• Dataset content:

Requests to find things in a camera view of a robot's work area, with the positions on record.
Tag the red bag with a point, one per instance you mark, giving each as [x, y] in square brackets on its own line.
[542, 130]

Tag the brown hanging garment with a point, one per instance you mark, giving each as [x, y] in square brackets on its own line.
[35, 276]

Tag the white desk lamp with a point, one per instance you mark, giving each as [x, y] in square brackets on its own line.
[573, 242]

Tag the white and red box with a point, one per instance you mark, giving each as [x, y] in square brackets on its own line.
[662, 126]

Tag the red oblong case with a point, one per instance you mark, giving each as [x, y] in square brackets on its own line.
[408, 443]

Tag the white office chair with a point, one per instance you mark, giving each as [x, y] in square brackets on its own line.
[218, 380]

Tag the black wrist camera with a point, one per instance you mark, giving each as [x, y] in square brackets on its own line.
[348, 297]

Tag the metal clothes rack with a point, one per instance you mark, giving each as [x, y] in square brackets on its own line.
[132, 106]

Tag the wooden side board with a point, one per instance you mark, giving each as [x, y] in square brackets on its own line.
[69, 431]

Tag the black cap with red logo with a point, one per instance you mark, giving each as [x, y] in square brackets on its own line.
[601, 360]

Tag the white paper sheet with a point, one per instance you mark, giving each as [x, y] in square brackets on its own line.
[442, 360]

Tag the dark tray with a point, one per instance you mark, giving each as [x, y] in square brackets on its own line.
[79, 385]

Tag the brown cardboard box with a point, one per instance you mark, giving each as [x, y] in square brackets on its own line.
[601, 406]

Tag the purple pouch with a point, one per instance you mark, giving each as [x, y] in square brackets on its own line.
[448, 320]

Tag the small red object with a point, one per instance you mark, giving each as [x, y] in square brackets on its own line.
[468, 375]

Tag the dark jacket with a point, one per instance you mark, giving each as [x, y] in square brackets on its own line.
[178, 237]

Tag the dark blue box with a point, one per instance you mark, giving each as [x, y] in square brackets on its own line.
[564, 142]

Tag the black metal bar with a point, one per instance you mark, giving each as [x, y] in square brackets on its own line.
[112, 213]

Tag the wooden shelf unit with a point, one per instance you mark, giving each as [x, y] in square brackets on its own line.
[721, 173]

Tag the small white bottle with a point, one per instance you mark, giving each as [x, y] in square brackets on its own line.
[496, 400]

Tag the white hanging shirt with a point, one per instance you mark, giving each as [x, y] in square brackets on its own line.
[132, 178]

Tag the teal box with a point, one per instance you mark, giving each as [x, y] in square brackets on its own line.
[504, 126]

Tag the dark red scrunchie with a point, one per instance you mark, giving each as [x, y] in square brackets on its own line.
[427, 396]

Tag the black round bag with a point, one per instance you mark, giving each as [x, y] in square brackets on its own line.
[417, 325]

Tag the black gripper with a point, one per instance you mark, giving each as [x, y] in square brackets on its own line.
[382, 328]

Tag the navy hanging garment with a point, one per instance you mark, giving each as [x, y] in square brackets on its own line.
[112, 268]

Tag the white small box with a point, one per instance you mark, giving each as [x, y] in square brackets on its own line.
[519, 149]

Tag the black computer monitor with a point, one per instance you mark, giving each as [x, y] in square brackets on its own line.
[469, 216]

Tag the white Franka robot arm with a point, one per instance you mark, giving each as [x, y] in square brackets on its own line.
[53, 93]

• What is expected: Using the exact wording, repeat all the entries.

• Result for this exercise:
Requests to find things in a camera view of a robot's work area, with the positions on record.
Tag the red bag with a point, one per instance you mark, giving each as [x, y] in square brackets on its own line.
[542, 130]

Tag the brown hanging garment with a point, one per instance you mark, giving each as [x, y] in square brackets on its own line.
[35, 276]

Tag the white desk lamp with a point, one per instance you mark, giving each as [x, y] in square brackets on its own line.
[573, 242]

Tag the white and red box with a point, one per instance you mark, giving each as [x, y] in square brackets on its own line.
[662, 126]

Tag the red oblong case with a point, one per instance you mark, giving each as [x, y] in square brackets on its own line.
[408, 443]

Tag the white office chair with a point, one per instance you mark, giving each as [x, y] in square brackets on its own line.
[218, 380]

Tag the black wrist camera with a point, one per instance you mark, giving each as [x, y] in square brackets on its own line.
[348, 297]

Tag the metal clothes rack with a point, one per instance you mark, giving each as [x, y] in square brackets on its own line.
[132, 106]

Tag the wooden side board with a point, one per instance you mark, giving each as [x, y] in square brackets on its own line.
[69, 431]

Tag the black cap with red logo with a point, one per instance you mark, giving each as [x, y] in square brackets on its own line.
[601, 360]

Tag the white paper sheet with a point, one per instance you mark, giving each as [x, y] in square brackets on its own line.
[442, 360]

Tag the dark tray with a point, one per instance you mark, giving each as [x, y] in square brackets on its own line.
[79, 385]

Tag the brown cardboard box with a point, one per instance you mark, giving each as [x, y] in square brackets on its own line.
[601, 406]

Tag the purple pouch with a point, one per instance you mark, giving each as [x, y] in square brackets on its own line.
[448, 320]

Tag the small red object with a point, one per instance you mark, giving each as [x, y] in square brackets on its own line.
[468, 375]

Tag the dark jacket with a point, one per instance you mark, giving each as [x, y] in square brackets on its own line.
[178, 237]

Tag the dark blue box with a point, one per instance you mark, giving each as [x, y] in square brackets on its own line.
[564, 142]

Tag the black metal bar with a point, one per instance you mark, giving each as [x, y] in square brackets on its own line.
[112, 213]

Tag the wooden shelf unit with a point, one per instance you mark, giving each as [x, y] in square brackets on its own line.
[721, 173]

Tag the small white bottle with a point, one per instance you mark, giving each as [x, y] in square brackets on its own line.
[496, 400]

Tag the white hanging shirt with a point, one per instance you mark, giving each as [x, y] in square brackets on its own line.
[132, 178]

Tag the teal box with a point, one per instance you mark, giving each as [x, y] in square brackets on its own line.
[504, 126]

Tag the dark red scrunchie with a point, one per instance you mark, giving each as [x, y] in square brackets on its own line.
[427, 396]

Tag the black round bag with a point, one per instance you mark, giving each as [x, y] in square brackets on its own line.
[417, 325]

Tag the black gripper with a point, one per instance you mark, giving each as [x, y] in square brackets on its own line.
[382, 328]

Tag the navy hanging garment with a point, one per instance you mark, giving each as [x, y] in square brackets on its own line.
[112, 268]

Tag the white small box with a point, one per instance you mark, giving each as [x, y] in square brackets on its own line.
[519, 149]

Tag the black computer monitor with a point, one per instance you mark, giving each as [x, y] in square brackets on its own line.
[469, 216]

Tag the white Franka robot arm with a point, one per instance you mark, giving each as [x, y] in square brackets on its own line.
[53, 93]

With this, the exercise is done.